Laravel's queue contracts (ShouldBeUnique, Batchable, SerializesModels) are
easy to declare half-way and get subtly wrong. The failures are nasty precisely
because they're silent: a uniqueness lock that never releases, distinct jobs
collapsing into one and being dropped at dispatch, a batch that hangs forever
"pending", heavy work running for a batch the caller already cancelled, a stale
model rehydrated from a bloated payload. None of these throw at dispatch — they
surface in production, in the worker, hours later.
skystan encodes those contracts as static-analysis rules so the mistakes are
caught in CI instead.
Requirements
- PHP
^8.2 - PHPStan
^2.0(works great alongside Larastan)
Installation
composer require --dev boring-o11y/skystan
Registering the rules
If you use phpstan/extension-installer
(recommended), there is nothing else to do — the rules register
automatically.
Otherwise, include the bundled extension.neon from your phpstan.neon
(or phpstan.neon.dist):
includes: - vendor/boring-o11y/skystan/extension.neon
That's it — the rules now run as part of your normal analysis:
vendor/bin/phpstan analyse
Rules
All rules are enabled once the extension is registered. Each emits a stable identifier you can use to ignore individual findings.

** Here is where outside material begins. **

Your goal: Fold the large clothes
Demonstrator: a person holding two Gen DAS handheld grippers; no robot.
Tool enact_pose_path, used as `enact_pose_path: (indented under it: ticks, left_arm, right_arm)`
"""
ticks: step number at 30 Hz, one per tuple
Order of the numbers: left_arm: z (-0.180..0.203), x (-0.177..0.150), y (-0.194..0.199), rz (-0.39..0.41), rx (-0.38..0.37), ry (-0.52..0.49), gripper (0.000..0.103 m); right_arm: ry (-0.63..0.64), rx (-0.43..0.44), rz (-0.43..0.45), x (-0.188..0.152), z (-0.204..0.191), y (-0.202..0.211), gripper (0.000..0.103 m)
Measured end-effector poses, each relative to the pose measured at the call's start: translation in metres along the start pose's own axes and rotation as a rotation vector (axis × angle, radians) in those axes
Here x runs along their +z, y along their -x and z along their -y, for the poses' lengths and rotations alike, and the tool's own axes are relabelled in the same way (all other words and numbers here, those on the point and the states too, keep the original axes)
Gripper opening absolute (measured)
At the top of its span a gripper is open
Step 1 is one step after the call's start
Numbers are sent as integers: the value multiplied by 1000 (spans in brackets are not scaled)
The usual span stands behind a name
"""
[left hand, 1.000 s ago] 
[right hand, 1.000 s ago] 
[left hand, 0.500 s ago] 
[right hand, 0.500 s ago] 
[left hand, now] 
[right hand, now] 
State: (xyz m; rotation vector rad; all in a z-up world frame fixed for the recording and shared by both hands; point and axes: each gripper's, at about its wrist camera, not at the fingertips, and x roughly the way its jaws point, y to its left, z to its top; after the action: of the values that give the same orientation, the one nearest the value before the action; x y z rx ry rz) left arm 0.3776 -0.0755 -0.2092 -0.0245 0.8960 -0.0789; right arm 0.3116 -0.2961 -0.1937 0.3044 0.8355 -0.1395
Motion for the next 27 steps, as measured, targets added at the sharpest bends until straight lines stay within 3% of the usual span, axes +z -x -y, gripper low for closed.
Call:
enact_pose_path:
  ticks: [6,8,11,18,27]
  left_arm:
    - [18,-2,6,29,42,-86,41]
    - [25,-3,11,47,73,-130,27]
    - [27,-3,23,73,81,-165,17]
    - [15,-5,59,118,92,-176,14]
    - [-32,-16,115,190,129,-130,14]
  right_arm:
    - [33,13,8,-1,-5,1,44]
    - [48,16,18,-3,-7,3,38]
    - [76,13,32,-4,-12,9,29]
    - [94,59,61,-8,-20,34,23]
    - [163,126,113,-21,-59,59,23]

| Rule | Identifier | In one line |
|---|---|---|
| UniqueJobDeclaresUniqueForRule | boringO11ySkystan.uniqueJobUniqueFor |
ShouldBeUnique jobs must declare uniqueFor |
| UniqueJobDeclaresUniqueIdRule | boringO11ySkystan.uniqueJobUniqueId |
Parameterized ShouldBeUnique jobs must declare uniqueId |
| NoBatchedUniqueJobRule | boringO11ySkystan.noBatchedUniqueJob |
ShouldBeUnique jobs must not be batched / bulk-dispatched |
| JobWithModelPropertyDeclaresSerializesModelsRule | boringO11ySkystan.jobSerializesModels |
Jobs with a public model property must use SerializesModels |
| BatchedJobIsBatchableRule | boringO11ySkystan.batchedJobIsBatchable |
Jobs added to Bus::batch() must use Batchable |
| BatchableJobChecksCancellationRule | boringO11ySkystan.batchableJobChecksCancellation |
Batchable jobs must honour batch cancellation |
UniqueJobDeclaresUniqueForRule
boringO11ySkystan.uniqueJobUniqueFor
Every job implementing Illuminate\Contracts\Queue\ShouldBeUnique (including
ShouldBeUniqueUntilProcessing, which extends it) must declare uniqueFor —
either as a property (public int $uniqueFor = 3600;) or a method
(public function uniqueFor(): int).
Without uniqueFor the uniqueness lock is held until the job finishes
processing. If a worker dies mid-job (OOM, deploy, fatal) the lock is never
released and the job can never be dispatched again until the cache key is
cleared by hand — a silent deadlock. uniqueFor bounds the lock so a stuck job
self-heals after the timeout.
Abstract classes are skipped — they aren't dispatched directly, and a concrete
subclass supplies (or inherits) uniqueFor.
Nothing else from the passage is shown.